*** EXERCISE INPUTS
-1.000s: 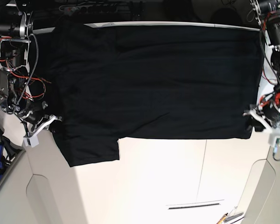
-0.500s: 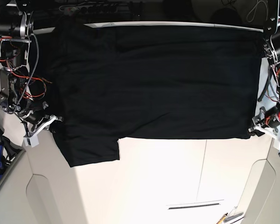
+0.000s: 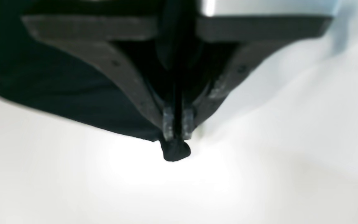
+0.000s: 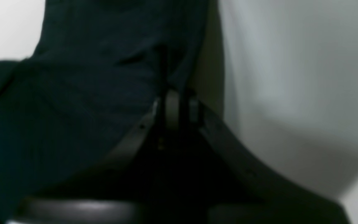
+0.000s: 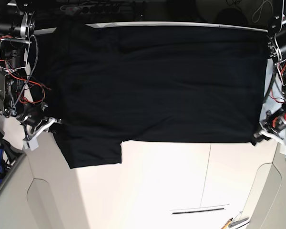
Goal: Fold the T-shirt properly
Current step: 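Grasp the hem corners of the shirt with both grippers, then fold the hem up over the shoulders with both grippers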
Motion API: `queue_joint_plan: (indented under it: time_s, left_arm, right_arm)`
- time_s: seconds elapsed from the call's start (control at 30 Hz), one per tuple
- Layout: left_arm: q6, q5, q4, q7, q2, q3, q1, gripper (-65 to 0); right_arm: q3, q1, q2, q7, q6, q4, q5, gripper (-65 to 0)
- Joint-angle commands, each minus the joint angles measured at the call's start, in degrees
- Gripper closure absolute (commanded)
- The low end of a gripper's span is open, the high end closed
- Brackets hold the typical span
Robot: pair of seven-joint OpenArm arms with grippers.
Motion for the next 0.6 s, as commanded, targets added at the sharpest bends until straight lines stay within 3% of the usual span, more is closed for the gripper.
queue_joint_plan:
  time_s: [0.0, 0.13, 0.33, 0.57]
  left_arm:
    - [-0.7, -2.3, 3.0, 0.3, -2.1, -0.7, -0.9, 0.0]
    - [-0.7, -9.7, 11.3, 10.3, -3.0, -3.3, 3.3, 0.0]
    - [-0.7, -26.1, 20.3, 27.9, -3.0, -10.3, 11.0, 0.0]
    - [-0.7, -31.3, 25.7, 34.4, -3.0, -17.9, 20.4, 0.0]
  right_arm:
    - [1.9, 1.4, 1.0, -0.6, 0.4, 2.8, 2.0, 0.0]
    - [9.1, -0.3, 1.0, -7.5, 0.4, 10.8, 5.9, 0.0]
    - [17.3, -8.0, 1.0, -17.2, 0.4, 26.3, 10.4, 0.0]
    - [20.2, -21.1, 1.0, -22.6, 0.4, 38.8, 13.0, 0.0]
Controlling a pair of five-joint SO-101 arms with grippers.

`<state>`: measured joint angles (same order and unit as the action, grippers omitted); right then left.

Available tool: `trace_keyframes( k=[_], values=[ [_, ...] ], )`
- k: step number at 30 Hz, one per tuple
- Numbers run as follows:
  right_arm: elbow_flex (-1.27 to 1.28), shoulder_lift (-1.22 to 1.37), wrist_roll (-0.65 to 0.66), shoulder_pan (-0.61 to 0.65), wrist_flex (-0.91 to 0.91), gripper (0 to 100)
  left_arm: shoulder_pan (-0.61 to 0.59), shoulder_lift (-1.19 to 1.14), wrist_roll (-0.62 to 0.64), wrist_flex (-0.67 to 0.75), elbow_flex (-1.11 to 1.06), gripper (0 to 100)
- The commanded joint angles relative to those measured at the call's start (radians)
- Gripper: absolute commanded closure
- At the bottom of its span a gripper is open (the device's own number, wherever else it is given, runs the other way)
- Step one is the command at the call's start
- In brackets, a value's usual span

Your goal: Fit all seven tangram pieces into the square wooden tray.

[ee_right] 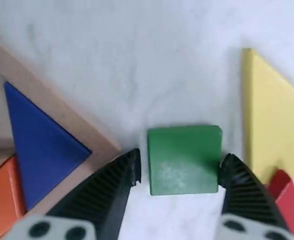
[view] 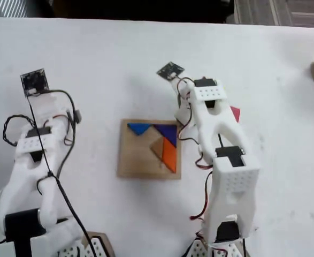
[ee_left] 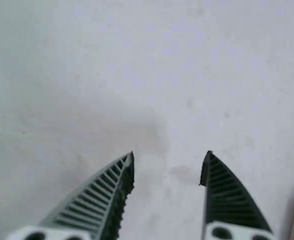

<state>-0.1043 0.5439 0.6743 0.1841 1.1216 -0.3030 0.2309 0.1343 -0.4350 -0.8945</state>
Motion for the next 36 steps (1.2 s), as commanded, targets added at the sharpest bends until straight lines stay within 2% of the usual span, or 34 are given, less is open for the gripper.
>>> trace_keyframes(
  k=[1, 10, 16, 18, 27, 36],
  values=[
    [-0.032, -0.008, 0.02, 0.015, 0.035, 74.4, 0.013, -0.001, 0.005, -0.002, 0.04, 77],
    [-0.034, -0.005, 0.061, 0.015, 0.044, 75.3, 0.012, -0.001, 0.005, -0.002, 0.04, 77],
    [-0.034, -0.002, 0.06, 0.015, 0.041, 94.8, 0.01, -0.001, 0.005, -0.002, 0.04, 77],
    [-0.034, -0.002, 0.06, 0.015, 0.041, 98.5, 0.01, -0.001, 0.005, -0.002, 0.04, 77],
    [-0.038, -0.031, 0.058, -0.015, 0.085, 97.1, 0.01, -0.001, 0.005, -0.002, 0.04, 77],
    [-0.092, -0.219, -0.075, 0.015, 0.297, 97.1, 0.01, -0.001, 0.005, -0.002, 0.04, 77]
  ],
)
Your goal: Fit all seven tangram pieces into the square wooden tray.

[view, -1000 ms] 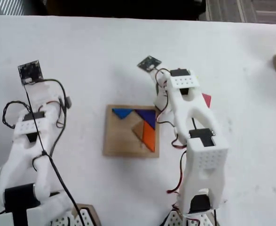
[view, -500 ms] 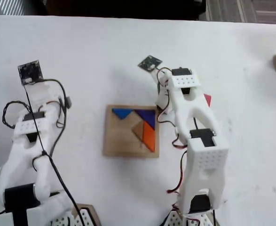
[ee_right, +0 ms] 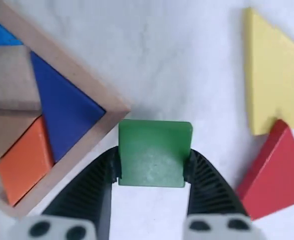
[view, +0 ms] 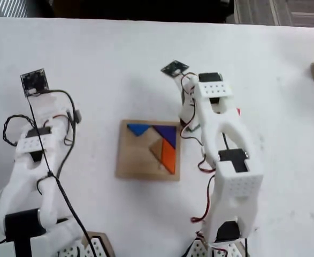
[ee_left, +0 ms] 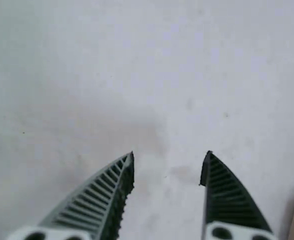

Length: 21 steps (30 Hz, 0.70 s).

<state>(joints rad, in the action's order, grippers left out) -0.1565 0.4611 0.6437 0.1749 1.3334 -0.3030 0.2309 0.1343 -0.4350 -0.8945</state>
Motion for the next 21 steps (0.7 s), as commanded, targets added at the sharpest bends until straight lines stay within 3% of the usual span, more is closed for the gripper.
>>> trace_keyframes(
  k=[1, 14, 21],
  values=[
    [-0.038, -0.159, -0.051, 0.033, 0.107, 97.1, 0.01, -0.001, 0.005, -0.002, 0.04, 77],
    [-0.034, -0.325, -0.219, 0.255, 0.369, 97.2, 0.01, -0.001, 0.005, -0.005, 0.04, 77],
    [0.127, -0.478, -0.295, 0.418, 0.34, 98.1, 0.01, -0.001, 0.005, -0.005, 0.04, 77]
  ],
)
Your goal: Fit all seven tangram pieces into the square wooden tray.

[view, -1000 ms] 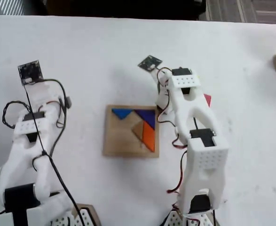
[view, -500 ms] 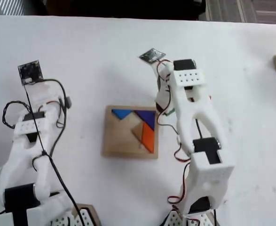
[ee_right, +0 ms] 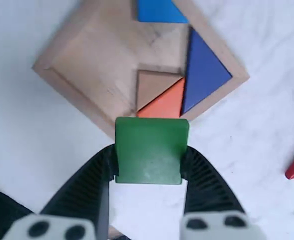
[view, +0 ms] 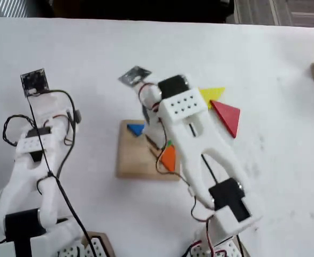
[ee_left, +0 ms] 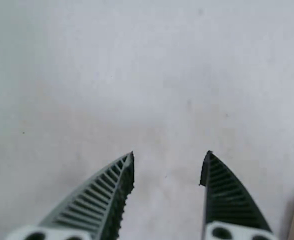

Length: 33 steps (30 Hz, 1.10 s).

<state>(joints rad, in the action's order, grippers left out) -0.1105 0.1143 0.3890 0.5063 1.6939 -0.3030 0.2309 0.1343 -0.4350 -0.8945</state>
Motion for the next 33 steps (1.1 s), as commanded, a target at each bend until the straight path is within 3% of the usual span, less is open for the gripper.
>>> trace_keyframes(
  k=[1, 11, 18, 26, 33],
  values=[
    [0.121, -0.159, -0.046, 0.113, -0.047, 98.1, 0.01, -0.001, 0.005, -0.005, 0.04, 77],
    [0.45, -0.222, -0.038, 0.163, -0.487, 97.8, 0.01, -0.001, 0.005, -0.006, 0.04, 77],
    [0.555, -0.219, -0.035, 0.165, -0.684, 97.2, 0.01, -0.001, 0.005, -0.005, 0.04, 77],
    [0.526, -0.062, -0.035, 0.16, -0.762, 84.3, 0.01, -0.001, 0.005, -0.003, 0.04, 77],
    [0.362, -0.05, -0.037, 0.163, -0.539, 84.0, 0.01, -0.001, 0.005, -0.003, 0.04, 77]
  ],
)
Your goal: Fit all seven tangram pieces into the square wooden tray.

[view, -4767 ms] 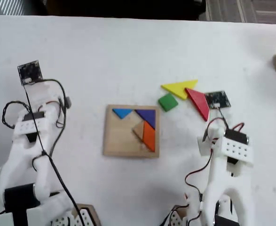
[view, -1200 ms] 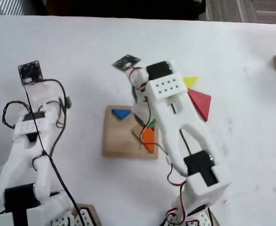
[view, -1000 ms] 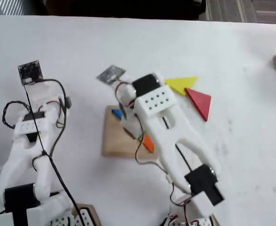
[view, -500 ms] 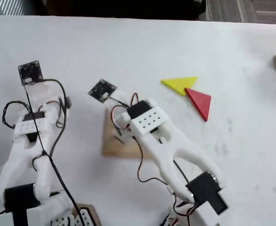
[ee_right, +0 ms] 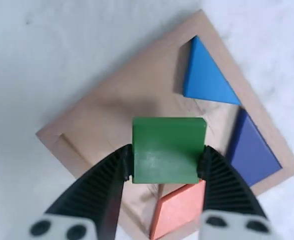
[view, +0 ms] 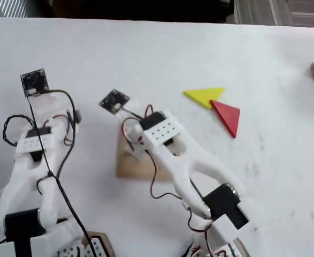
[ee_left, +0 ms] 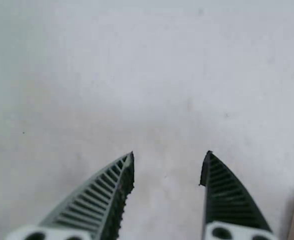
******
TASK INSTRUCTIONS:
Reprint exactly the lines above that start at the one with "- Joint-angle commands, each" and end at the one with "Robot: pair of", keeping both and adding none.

COMPLETED TASK:
- Joint-angle commands, each minus the joint angles measured at the call's start, in degrees
- Gripper closure absolute (commanded)
- The low end of a gripper's span is open, the high end closed
- Brackets hold the typical span
Robot: pair of seven-joint OpenArm arms with grippers.

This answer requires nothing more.